(Records for this exercise begins)
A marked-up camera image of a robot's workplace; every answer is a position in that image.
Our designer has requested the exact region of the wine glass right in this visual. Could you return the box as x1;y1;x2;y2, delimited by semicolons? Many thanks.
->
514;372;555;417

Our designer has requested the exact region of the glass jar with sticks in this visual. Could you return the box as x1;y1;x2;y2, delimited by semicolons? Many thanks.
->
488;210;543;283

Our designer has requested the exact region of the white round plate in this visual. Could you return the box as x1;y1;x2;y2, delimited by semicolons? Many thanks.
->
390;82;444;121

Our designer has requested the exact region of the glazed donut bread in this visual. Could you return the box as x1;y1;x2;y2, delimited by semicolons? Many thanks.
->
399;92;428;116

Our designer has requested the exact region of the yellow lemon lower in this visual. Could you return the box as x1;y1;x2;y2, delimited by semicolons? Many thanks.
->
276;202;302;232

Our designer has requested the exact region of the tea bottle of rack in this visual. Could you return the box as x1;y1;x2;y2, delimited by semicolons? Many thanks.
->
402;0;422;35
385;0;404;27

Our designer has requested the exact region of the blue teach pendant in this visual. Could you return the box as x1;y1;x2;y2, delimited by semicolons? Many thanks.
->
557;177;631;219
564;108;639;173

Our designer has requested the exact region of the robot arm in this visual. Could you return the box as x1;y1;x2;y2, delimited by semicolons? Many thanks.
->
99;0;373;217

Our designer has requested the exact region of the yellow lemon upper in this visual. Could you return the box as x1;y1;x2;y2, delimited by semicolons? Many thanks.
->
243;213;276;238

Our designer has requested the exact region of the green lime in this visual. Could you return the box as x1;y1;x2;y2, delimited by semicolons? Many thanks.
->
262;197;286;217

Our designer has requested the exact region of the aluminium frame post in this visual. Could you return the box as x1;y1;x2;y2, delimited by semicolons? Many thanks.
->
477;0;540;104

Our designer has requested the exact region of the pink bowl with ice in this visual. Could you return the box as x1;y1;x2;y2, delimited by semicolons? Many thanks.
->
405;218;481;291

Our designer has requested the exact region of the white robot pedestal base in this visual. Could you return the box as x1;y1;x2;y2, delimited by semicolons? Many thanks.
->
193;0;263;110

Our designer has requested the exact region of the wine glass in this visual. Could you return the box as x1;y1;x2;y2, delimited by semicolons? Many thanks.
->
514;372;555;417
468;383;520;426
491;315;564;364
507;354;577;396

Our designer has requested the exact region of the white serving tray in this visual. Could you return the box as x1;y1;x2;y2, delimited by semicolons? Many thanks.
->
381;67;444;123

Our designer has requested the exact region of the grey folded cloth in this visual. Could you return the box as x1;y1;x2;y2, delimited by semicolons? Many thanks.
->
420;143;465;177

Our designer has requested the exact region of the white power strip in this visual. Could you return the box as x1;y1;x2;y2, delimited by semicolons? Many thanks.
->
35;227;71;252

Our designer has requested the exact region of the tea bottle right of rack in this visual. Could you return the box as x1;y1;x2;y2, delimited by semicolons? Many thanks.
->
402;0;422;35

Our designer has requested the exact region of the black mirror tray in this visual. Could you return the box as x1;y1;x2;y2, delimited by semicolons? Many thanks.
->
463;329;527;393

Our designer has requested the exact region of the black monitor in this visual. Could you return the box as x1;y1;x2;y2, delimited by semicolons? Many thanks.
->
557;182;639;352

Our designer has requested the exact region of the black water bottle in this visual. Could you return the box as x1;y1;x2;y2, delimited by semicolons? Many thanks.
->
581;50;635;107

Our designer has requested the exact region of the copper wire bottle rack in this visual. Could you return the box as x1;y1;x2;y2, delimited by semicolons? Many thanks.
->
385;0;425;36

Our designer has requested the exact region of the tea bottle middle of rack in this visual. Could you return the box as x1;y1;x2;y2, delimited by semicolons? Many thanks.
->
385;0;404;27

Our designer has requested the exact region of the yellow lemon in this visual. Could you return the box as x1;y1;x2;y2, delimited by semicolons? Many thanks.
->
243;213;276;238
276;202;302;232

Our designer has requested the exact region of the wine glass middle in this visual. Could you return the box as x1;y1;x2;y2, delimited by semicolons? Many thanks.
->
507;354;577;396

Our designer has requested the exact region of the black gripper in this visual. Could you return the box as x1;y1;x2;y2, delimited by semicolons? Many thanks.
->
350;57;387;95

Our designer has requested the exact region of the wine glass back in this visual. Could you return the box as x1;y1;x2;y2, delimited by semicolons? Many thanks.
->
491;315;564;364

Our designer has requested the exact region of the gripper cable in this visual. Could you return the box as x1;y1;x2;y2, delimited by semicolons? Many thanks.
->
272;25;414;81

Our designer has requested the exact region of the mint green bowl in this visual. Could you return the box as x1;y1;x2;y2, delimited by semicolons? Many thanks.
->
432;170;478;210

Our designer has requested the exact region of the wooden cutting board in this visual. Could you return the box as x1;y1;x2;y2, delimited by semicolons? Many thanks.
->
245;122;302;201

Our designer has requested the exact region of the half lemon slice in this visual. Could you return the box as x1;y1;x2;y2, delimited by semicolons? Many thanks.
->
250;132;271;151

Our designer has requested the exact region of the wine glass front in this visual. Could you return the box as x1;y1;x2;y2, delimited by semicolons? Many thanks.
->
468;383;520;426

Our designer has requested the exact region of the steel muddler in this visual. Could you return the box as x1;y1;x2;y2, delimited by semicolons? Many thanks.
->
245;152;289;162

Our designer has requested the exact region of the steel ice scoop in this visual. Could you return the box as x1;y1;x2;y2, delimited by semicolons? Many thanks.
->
(Records for this exercise ends)
[Work instruction] Please give the number of lines in the listing that include "bottle", with nothing else.

[Response for this exercise] 5